You usually have an appointment with our guide around 9 am on the parking of the inn. Indeed, the schedule changes according to the season and its sunshine. After trying on the equipment (neoprene suit, life jacket and helmet), the picnic is locked in a waterproof container. Each one loads his pack in a bag of canyoning specially adapted to the activity and we leave for forty minutes of walk on a “technical” way which takes us to near 400 meters lower, at the edge of the Verdon.

Progression along the water in aqua trekking day

A short break and we already put on the equipment. Let’s go for an hour and a half – two hours of swimming in the river bed. We learn to use the current to orient ourselves on one side or the other, we test ourselves on small jumps in a breathtaking scenery; turquoise water, very high cliffs. Arrives the lunch break, generally on a small sunny beach. Then we leave for an hour and a half – two hours in the water.

Then will follow higher and more impressive jumps in always more fabulous sceneries. The corridor then the rapid of the Stix. And finally; L’Imbut (the funnel in Provençale). The river has found its way in a chaos of huge rocks and gives the impression of becoming underground. It is at the bottom of this fairy cave that the most reckless will go for the final big jump. We dismantle ourselves on the beach of Imbut by taking advantage of the last rays of sun (it leaves much earlier at the bottom of the canyon).

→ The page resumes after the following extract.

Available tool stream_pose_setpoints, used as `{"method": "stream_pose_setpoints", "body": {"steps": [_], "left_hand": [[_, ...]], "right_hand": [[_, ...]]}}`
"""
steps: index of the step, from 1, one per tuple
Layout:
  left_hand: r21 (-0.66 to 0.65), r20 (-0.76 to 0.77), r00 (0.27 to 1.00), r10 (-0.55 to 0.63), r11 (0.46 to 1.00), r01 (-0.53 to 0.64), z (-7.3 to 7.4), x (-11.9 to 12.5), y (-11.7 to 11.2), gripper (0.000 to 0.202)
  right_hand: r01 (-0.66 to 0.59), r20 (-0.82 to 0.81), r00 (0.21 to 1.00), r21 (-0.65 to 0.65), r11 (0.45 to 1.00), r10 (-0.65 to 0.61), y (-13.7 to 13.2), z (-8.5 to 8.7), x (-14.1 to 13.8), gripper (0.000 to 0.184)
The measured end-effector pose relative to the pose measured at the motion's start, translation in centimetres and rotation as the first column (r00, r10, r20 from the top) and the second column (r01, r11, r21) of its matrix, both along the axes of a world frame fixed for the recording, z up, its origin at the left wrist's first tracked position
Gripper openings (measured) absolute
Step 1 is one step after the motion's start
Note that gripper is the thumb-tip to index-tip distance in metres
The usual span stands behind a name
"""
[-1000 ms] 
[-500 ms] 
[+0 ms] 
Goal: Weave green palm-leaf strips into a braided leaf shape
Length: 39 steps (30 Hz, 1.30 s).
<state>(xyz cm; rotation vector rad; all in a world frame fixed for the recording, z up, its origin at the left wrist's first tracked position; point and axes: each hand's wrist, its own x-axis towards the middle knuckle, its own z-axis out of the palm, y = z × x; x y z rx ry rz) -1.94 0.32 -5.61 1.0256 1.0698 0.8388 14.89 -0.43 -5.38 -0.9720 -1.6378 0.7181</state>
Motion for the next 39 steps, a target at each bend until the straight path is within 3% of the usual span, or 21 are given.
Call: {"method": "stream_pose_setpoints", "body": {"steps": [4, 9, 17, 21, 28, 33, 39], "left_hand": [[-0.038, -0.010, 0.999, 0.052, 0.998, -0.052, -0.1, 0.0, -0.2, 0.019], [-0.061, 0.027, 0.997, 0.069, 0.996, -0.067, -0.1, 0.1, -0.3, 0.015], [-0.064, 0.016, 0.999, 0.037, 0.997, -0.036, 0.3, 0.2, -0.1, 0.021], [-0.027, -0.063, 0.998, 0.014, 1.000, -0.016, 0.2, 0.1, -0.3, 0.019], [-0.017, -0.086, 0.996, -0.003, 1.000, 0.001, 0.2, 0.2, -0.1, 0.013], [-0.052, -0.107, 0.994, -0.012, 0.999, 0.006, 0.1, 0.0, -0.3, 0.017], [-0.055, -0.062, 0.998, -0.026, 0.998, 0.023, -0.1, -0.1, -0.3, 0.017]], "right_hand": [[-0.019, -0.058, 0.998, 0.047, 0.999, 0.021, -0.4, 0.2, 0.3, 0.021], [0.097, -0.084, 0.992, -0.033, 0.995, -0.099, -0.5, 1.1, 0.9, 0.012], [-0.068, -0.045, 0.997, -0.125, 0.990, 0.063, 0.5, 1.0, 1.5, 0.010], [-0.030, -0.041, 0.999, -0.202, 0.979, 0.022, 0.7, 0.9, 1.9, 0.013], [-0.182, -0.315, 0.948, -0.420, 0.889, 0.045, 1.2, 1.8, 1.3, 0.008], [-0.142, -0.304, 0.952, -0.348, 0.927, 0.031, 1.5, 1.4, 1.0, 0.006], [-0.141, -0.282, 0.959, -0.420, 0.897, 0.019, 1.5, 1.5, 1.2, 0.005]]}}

Rise of the aqua trekking day

The bag on the back, let’s go for the ascent! 400 meters of difference in level, one hour of walk in a path made very difficult by the use of time but currently in renovation at the time of writing this article. A good final walk, some passages a little dizzy and we find the D71. It is by truck that we reach the Auberge des Cavaliers where your favorite guide will invite you to have a drink on the panoramic terrace of the Hotel.  Exhausted but happy, you will remember this day!

State of the route in the summer of 2022

At the beginning of July 2022, the GR (long distance hiking trail) of the Imbut was closed by the authorities. Indeed, there are many landslides in the Canyon. In winter in particular, due to the phenomenon of gelifraction. The humidity inside some cracks freezes and separates an element of rock in two. The next day, the action of the sun melting this ice, the “glue” disappears and the rock falls.

Thus, the Imbut trail deserves restoration again. Safety nets must be changed. Neither the department of Var nor the commune of Aiguines want to assume the cost. The battle of who will break first is engaged. We don’t know what will happen in 2023.